The terms “we,” “our,” “us” and “Spectra Energy” as used in this report refer collectively to Spectra Energy Corp and its subsidiaries unless the context suggests otherwise. These terms are used for convenience only and are not intended as a precise description of any separate legal entity within Spectra Energy. The term “Spectra Energy Partners” refers to our Spectra Energy Partners operating segment. The term “SEP” refers to Spectra Energy Partners, LP, our master limited partnership.

Nature of Operations. Spectra Energy Corp, through its subsidiaries and equity affiliates, owns and operates a large and diversified portfolio of complementary natural gas-related energy assets, and owns and operates a crude oil pipeline system that connects Canadian and U.S. producers to refineries in the U.S. Rocky Mountain and Midwest regions. We currently operate in three key areas of the natural gas industry: gathering and processing, transmission and storage, and distribution. We provide transmission and storage of natural gas to customers in various regions of the northeastern and southeastern United States, the Maritime Provinces in Canada, the Pacific Northwest in the United States and Canada, and in the province of Ontario, Canada. We also provide natural gas sales and distribution services to retail customers in Ontario, and natural gas gathering and processing services to customers in western Canada. We also own a 50% interest in DCP Midstream, LLC (DCP Midstream), based in Denver, Colorado, one of the leading natural gas gatherers in the United States based on wellhead volumes, and one of the largest U.S. producers and marketers of natural gas liquids (NGLs).
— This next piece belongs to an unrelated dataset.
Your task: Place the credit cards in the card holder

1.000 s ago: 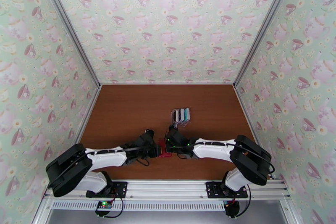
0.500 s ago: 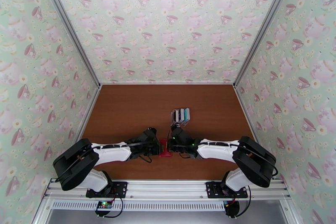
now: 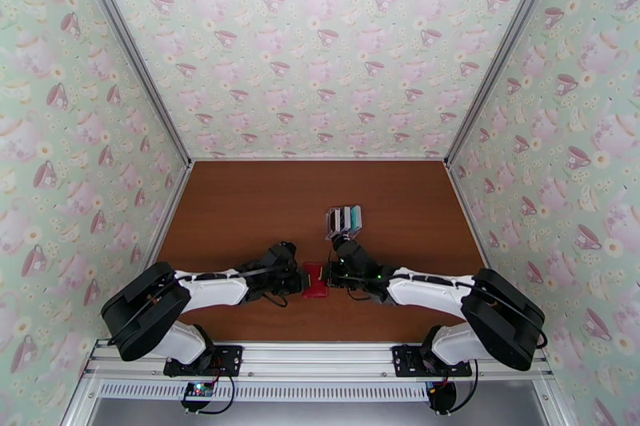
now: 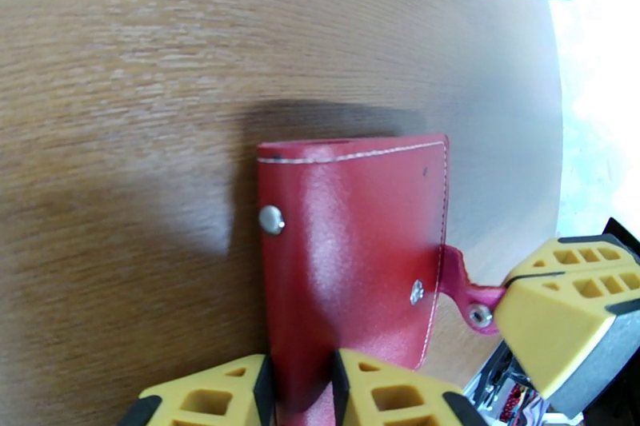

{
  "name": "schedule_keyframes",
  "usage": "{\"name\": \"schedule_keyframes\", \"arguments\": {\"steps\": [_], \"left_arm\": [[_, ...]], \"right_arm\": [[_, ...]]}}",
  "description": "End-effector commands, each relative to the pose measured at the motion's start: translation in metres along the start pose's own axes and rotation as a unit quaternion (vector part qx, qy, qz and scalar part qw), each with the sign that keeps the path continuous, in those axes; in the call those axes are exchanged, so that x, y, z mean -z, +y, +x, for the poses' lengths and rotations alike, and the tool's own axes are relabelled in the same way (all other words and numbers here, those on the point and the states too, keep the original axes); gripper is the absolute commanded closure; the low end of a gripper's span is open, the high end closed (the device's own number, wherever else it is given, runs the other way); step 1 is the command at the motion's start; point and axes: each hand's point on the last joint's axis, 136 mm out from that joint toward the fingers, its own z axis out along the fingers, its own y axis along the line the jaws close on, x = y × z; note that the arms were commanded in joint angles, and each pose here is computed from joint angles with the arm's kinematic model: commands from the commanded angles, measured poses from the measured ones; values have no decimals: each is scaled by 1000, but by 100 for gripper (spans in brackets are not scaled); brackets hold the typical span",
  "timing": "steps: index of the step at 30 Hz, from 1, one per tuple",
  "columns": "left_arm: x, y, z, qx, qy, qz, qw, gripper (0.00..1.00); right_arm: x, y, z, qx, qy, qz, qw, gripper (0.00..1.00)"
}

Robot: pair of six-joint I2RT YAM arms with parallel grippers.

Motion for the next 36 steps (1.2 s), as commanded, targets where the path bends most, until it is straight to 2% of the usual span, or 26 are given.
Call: {"name": "schedule_keyframes", "arguments": {"steps": [1,12,24,31,36], "left_arm": [[-9,90,40,37,41,-148,988,73],[-7,88,38,41,32,-144,988,73],[-6,84,37,48,25,-134,989,73],[-9,80,40,50,25,-125,991,73],[-10,78,45,49,29,-123,991,73]], "right_arm": [[9,-15,0,8,-6,39,999,100],[30,-48,7,9,-10,118,993,99],[27,-70,23,-13,1,155,988,93],[23,-69,32,-5,11,167,986,83],[26,-76,36,4,14,200,980,82]]}}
Basis of Presentation. The accompanying Condensed Consolidated Financial Statements include our accounts and the accounts of our majority-owned subsidiaries, after eliminating intercompany transactions and balances. These interim financial statements should be read in conjunction with the consolidated financial statements included in our Annual Report on Form
10-K for the year ended December 31, 2014, and reflect all normal recurring adjustments that are, in our opinion, necessary to fairly present our results of operations and financial position. Amounts reported in the Condensed Consolidated Statements of Operations are not necessarily indicative of amounts expected for the respective annual periods due to the effects of seasonal temperature variations on energy consumption, primarily in our gas distribution operations, as well as changing commodity prices on certain of our processing operations and other factors.
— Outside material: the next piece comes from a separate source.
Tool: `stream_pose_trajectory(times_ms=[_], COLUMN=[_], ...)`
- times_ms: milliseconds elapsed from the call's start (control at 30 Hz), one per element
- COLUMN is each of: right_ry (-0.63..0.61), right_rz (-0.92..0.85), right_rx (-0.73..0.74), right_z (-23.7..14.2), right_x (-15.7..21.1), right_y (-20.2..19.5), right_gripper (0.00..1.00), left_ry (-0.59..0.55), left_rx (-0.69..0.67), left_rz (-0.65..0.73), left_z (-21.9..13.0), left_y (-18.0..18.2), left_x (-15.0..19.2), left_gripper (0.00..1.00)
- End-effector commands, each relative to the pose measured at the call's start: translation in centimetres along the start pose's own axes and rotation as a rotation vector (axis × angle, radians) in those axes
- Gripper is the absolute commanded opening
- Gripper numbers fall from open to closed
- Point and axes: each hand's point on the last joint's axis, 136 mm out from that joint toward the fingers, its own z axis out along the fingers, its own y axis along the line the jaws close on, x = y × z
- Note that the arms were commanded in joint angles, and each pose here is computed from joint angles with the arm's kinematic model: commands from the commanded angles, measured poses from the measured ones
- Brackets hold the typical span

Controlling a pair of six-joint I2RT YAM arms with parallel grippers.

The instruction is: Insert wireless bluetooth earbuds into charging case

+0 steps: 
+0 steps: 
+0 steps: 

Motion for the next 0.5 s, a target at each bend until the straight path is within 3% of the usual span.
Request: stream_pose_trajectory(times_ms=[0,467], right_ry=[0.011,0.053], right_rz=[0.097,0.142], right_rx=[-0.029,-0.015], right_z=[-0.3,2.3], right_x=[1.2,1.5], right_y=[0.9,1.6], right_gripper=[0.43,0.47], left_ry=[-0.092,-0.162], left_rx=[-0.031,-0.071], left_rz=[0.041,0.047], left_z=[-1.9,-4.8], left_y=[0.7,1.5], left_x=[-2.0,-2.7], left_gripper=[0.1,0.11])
Use of Estimates. To conform with generally accepted accounting principles (GAAP) in the United States, we make estimates and assumptions that affect the amounts reported in the Condensed Consolidated Financial Statements and Notes to Condensed Consolidated Financial Statements. Although these estimates are based on our best available knowledge at the time, actual results could differ.
2. Business Segments

We manage our business in four reportable segments: Spectra Energy Partners, Distribution, Western Canada Transmission & Processing and Field Services. The remainder of our business operations is presented as “Other,” and consists of unallocated corporate costs and employee benefit plan assets and liabilities, 100%-owned captive insurance subsidiaries and other miscellaneous activities.
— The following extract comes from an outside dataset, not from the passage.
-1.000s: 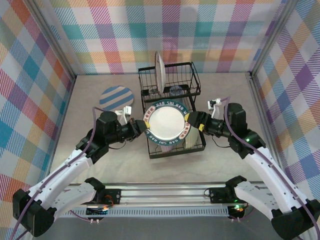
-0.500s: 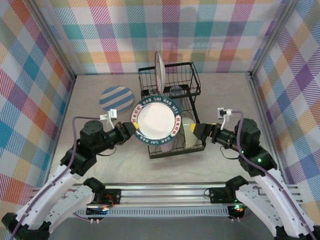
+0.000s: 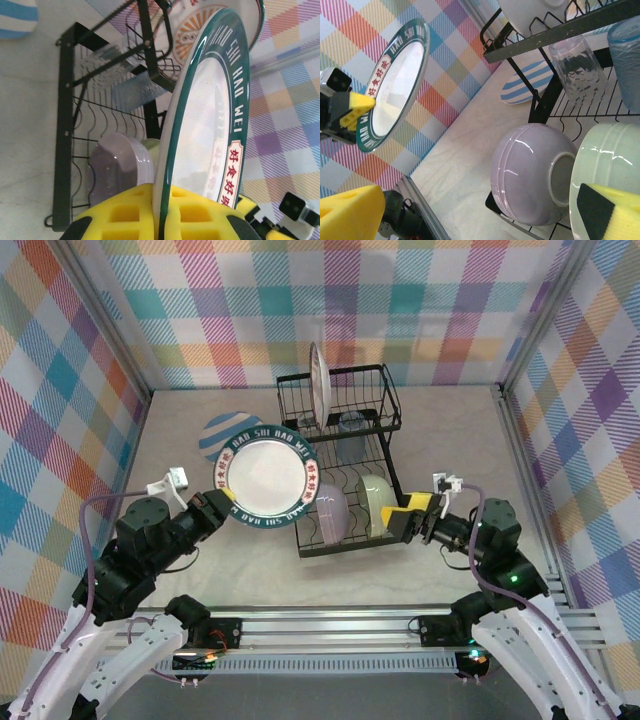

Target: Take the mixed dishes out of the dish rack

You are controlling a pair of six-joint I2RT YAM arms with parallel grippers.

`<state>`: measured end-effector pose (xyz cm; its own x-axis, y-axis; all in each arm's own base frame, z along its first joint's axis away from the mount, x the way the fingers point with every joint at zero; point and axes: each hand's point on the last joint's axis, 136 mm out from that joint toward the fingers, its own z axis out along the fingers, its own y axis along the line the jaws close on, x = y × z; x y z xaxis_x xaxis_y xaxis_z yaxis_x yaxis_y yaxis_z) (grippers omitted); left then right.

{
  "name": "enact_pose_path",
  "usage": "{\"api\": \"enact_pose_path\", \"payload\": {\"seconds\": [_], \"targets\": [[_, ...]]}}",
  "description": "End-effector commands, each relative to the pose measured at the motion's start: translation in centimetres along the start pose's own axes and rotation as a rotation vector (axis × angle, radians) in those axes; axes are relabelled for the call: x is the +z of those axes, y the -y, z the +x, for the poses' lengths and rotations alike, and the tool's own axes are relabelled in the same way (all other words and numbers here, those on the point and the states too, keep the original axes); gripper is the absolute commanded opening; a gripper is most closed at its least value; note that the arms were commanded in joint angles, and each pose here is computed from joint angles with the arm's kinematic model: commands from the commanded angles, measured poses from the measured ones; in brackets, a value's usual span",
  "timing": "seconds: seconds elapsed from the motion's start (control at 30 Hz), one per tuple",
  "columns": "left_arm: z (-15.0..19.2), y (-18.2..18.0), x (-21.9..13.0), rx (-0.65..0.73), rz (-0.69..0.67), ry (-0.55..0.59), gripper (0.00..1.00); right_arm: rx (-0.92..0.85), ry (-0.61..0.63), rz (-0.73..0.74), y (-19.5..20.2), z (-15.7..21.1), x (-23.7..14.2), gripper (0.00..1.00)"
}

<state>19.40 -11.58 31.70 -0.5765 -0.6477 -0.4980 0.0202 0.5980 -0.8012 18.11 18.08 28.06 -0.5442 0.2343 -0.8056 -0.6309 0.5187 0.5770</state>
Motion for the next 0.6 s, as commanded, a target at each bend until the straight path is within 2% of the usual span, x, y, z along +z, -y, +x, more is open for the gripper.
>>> {"api": "enact_pose_path", "payload": {"seconds": [0.0, 0.57], "targets": [[-2.0, 0.6, -0.5, 0.006, -0.019, 0.081, 0.00, -0.105, 0.050, -0.071, -1.2, -0.7, -0.3, 0.99], [-8.9, 0.5, 1.1, -0.123, -0.104, 0.255, 0.00, -0.118, 0.066, -0.124, -0.6, 1.5, -0.1, 0.99]]}}
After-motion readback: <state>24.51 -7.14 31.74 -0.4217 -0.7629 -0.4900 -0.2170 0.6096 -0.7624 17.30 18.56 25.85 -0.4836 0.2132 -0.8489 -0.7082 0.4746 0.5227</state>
Our chief operating decision maker (CODM) regularly reviews financial information about each of these segments in deciding how to allocate resources and evaluate performance. There is no aggregation within our reportable business segments.

Spectra Energy's presentation of its Spectra Energy Partners segment is reflective of the parent-level focus by our CODM, considering the resource allocation and governance provisions associated with SEP’s master limited partnership structure. SEP maintains a capital and cash management structure that is separate from Spectra Energy’s, is self-funding and maintains its own lines of bank credit and cash management accounts. From a Spectra Energy perspective, our CODM evaluates the Spectra Energy Partners segment as a whole, without regard to any of SEP’s individual businesses.

Spectra Energy Partners provides transmission, storage and gathering of natural gas, as well as the transportation of crude oil and NGLs through interstate pipeline systems for customers in various regions of the midwestern, northeastern and southern U.S. and Canada. The natural gas transmission and storage operations are primarily subject to the rules and regulations of the Federal Energy Regulatory Commission (FERC). The crude oil transportation operations are primarily subject to regulation by the FERC in the U.S. and the National Energy Board (NEB) in Canada. Our Spectra Energy Partners segment is composed of the operations of SEP, less governance costs, which are included in “Other.”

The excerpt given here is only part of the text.